WORK ITEM. Only a number is expected here: the count of lines in this data where "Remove" occurs.

INFORMATION SUPPLIED.
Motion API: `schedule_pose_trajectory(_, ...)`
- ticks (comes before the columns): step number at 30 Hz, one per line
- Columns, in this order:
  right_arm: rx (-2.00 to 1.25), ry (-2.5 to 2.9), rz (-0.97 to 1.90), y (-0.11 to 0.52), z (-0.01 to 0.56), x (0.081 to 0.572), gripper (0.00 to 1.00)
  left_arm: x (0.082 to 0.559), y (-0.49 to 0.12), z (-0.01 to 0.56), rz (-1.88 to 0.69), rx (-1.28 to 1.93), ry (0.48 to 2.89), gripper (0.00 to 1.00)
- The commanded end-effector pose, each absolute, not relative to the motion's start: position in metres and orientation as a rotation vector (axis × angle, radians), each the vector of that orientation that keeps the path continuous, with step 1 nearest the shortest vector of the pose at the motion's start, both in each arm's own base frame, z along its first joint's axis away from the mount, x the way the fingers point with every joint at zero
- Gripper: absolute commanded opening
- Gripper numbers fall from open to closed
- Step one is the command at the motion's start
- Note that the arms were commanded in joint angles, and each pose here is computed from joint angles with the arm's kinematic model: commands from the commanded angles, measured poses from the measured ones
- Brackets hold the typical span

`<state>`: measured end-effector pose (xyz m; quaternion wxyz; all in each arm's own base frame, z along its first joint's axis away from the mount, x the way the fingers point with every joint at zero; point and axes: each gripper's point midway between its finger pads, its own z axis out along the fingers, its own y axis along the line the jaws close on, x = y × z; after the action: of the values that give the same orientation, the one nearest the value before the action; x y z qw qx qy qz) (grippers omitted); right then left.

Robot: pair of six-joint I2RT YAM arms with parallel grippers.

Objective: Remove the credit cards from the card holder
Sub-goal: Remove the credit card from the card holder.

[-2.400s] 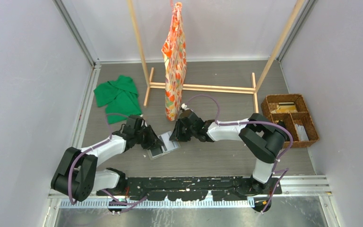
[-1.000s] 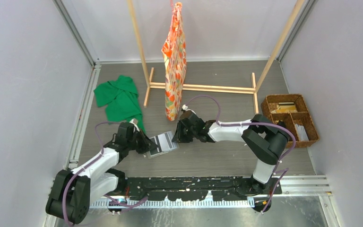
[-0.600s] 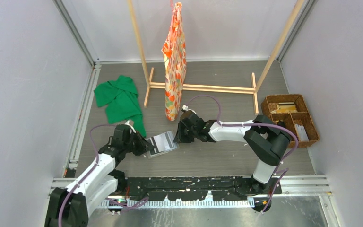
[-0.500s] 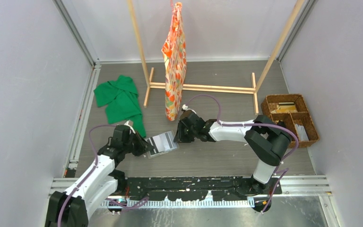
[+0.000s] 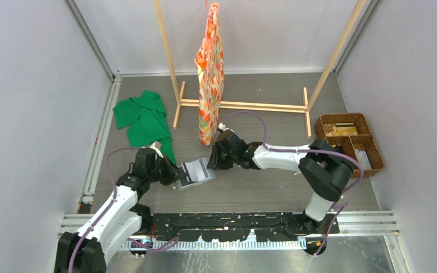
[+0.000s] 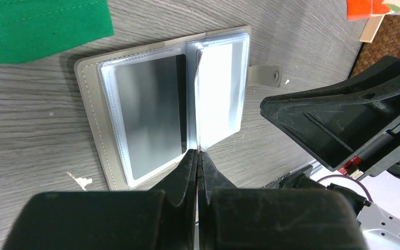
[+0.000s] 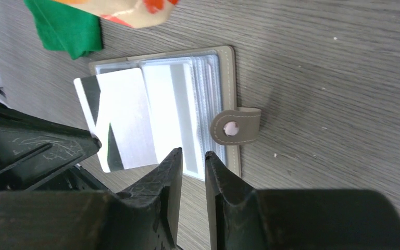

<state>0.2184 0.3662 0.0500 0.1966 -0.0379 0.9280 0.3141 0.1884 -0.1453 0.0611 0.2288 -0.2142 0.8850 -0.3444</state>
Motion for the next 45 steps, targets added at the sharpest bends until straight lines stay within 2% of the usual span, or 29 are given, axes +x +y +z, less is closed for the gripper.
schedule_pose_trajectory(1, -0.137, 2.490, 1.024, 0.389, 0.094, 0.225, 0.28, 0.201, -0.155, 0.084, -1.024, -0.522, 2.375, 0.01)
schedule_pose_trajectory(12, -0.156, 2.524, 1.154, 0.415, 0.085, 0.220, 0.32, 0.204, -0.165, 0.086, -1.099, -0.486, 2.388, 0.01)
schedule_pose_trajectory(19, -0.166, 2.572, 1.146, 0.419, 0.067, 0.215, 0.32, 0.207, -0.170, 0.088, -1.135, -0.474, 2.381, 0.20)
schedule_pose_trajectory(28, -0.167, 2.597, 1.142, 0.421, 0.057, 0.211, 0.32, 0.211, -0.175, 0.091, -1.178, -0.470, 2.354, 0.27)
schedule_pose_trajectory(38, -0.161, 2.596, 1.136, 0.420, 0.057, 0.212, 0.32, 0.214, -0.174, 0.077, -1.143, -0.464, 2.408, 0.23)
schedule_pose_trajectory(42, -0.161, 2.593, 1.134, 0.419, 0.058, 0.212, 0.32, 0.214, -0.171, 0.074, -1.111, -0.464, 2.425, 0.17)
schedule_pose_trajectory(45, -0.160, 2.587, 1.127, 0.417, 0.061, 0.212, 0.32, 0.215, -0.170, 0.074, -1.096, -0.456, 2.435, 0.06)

FINISHED TASK. 2